Virginia Search and Rescue Conference 2019
I attended the Virginia SAR Conference in Appomatox, Virginia this year and had a blast! The primary reason I attended the conference was to attend the Lost Person Behavior class, taught by Bob Koester himself, along with the companion Train the Trainer class, which allows me to teach the class to interested people. Of course there were lots of other classes offered at the conference that I had a hard time picking and choosing from. Tracking won the day and I have now been exposed to some of the most interesting manual search procedures I’ve ever seen.
Lost Person Behavior
Lost Person Behavior is a class that basically teaches you how to use the Lost Person Behavior data that is published in the book and app. This data, collected from thousands of searches from around the world, provides statistical data about where missing subjects are found compared to where they whet lost, and separates missing subjects into categories that differentiate characteristics regarding their wandering.
This class is offered sporadically so when I had the opportunity to take the class from its creator I jumped at the chance. I also took the opportunity to take the train-the-trainer class so I could later teach this class to others.

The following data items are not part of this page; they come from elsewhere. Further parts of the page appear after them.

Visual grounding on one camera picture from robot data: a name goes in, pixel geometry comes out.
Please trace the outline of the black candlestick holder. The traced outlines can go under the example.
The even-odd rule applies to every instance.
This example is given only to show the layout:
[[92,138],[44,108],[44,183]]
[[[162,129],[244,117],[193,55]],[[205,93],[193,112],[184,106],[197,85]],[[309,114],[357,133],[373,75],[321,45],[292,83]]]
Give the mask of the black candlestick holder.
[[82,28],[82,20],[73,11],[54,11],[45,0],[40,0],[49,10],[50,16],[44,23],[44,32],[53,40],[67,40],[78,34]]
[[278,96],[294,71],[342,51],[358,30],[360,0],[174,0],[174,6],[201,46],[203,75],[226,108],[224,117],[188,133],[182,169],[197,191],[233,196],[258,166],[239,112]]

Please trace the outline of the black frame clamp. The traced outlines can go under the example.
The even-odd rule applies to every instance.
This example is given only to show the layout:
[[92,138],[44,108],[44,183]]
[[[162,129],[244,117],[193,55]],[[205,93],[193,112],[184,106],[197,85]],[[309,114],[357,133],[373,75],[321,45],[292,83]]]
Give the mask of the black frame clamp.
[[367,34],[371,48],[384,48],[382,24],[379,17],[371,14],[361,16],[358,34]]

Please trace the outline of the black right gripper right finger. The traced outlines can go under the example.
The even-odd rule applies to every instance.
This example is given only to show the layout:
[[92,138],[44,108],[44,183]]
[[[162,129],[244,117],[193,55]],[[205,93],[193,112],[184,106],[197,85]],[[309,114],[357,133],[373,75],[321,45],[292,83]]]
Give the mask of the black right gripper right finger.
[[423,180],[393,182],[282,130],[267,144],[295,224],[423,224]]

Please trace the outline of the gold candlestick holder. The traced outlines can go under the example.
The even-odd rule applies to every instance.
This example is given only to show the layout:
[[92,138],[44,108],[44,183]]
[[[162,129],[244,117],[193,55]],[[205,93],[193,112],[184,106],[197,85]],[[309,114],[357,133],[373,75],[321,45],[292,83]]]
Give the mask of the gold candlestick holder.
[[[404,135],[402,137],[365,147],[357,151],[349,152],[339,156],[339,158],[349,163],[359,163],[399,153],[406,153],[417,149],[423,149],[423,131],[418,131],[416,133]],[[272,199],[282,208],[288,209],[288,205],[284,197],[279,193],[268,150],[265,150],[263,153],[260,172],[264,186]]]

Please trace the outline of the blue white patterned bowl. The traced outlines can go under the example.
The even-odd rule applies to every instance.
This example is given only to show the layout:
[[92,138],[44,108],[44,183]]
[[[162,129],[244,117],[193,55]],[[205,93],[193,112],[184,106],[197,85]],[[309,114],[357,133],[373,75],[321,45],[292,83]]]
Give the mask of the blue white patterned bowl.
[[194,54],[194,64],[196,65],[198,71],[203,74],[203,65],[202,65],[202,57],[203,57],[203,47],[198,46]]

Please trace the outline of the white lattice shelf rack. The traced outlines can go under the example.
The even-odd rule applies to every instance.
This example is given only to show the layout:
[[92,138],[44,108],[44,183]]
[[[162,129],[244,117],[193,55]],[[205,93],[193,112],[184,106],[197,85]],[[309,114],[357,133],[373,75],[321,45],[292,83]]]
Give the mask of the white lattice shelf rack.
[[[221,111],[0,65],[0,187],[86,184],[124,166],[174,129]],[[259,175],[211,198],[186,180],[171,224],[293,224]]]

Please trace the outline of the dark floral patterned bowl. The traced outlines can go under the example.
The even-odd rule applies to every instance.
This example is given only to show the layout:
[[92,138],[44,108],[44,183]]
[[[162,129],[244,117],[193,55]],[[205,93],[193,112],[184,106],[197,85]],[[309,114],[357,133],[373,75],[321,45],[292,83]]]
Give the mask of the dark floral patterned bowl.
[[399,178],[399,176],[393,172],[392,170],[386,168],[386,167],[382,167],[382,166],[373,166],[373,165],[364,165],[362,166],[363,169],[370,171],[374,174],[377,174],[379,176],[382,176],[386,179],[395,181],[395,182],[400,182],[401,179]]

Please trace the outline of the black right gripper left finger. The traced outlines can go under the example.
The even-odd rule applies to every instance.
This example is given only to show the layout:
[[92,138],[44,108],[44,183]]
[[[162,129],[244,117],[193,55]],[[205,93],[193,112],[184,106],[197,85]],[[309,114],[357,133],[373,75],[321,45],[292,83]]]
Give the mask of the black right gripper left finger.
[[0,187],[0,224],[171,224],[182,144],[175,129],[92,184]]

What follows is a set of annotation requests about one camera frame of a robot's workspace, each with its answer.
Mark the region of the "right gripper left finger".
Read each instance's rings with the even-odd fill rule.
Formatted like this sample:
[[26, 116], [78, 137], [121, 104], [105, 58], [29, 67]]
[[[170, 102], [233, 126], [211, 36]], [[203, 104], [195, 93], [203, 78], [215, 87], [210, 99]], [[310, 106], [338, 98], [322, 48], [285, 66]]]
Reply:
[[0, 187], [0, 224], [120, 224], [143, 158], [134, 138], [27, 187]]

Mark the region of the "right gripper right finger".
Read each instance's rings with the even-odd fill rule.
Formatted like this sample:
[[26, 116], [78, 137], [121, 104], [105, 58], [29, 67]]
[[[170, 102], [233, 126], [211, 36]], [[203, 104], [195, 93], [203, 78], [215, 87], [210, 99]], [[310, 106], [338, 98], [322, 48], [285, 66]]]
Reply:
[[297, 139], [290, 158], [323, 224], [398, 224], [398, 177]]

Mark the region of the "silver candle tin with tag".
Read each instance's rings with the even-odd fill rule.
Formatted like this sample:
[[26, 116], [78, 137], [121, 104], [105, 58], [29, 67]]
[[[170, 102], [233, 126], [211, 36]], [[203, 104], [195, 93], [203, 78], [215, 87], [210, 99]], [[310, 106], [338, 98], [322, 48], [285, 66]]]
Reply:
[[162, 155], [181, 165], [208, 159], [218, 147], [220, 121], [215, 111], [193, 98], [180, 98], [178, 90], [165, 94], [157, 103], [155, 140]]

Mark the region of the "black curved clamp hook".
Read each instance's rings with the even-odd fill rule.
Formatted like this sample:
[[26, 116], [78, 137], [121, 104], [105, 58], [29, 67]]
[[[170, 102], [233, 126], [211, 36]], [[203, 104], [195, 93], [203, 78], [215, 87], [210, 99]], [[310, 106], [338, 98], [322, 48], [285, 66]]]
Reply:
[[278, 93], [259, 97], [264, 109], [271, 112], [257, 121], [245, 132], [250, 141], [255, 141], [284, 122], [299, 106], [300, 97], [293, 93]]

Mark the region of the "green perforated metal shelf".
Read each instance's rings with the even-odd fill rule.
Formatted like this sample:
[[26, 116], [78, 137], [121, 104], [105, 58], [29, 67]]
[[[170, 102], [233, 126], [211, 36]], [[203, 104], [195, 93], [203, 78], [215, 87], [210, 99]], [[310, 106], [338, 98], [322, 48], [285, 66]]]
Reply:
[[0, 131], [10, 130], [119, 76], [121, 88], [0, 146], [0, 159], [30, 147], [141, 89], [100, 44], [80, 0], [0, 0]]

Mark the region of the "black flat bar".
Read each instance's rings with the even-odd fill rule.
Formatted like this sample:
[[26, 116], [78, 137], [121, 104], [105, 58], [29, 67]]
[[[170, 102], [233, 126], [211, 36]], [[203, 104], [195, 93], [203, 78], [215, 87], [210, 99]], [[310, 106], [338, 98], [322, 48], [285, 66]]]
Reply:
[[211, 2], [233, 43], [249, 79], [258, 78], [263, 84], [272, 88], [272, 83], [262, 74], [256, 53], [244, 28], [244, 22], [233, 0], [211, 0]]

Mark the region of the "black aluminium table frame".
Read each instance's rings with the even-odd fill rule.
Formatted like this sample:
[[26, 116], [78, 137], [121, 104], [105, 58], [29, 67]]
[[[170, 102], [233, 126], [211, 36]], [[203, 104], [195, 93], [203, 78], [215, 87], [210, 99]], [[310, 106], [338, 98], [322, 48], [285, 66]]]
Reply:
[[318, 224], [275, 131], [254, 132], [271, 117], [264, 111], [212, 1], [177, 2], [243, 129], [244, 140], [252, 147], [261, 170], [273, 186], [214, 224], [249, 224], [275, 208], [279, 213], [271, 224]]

The class is a data-geek’s dream! Bob will offer formulas and statistics when asked and explains the data well. There are lots of map exercises which lead to an immersive experience that will lend the student to being better prepared for actual searches.
Introduction to Tracking
Before the conference, the closest I had been to the subject of tracking was that of a TV show. I know what tracking is: the determination of whether or not someone or something has been in a particular location and, if they have been, in what direction they went. Beyond that, I knew nothing.
After the Introduction to Tracking class, taught by Rob Speiden, I can say I know just a little bit more. We examined shoe prints in easily impressionable sand. We measured and diagrammed the prints, measured stride, and learned how to properly document a track. All-in-all, it was a great class.
While at the conference I had the opportunity to take two tracking evaluations: sign interpretations and sign squares. These evaluations, along with several others, are required for becoming a certified tracker. To say I did well would be an overstatement. I knew some of the sign interpretation questions but had never been exposed to any of the sign squares which requires the student to determine whether there are zero, one, or two tracks in each square, where the track starts and ends, and in what direction the track goes.
I did better than I expected, having never been exposed to the problem, and found myself learning more about what to look for when looking for tracks. The scores I received were a 3.27 on the Sign Interpretation, and a 2.22 on Detection and a 3.75 in the Interpretation on the Sign Squares test.
Needless to say, I’m not a tracker… yet.
Overall, I found the conference to be a great way to learn new skills and to meet new people. I’ve even been invited to attend the NPS SAREX in a couple of weeks so we’ll have to see how that goes.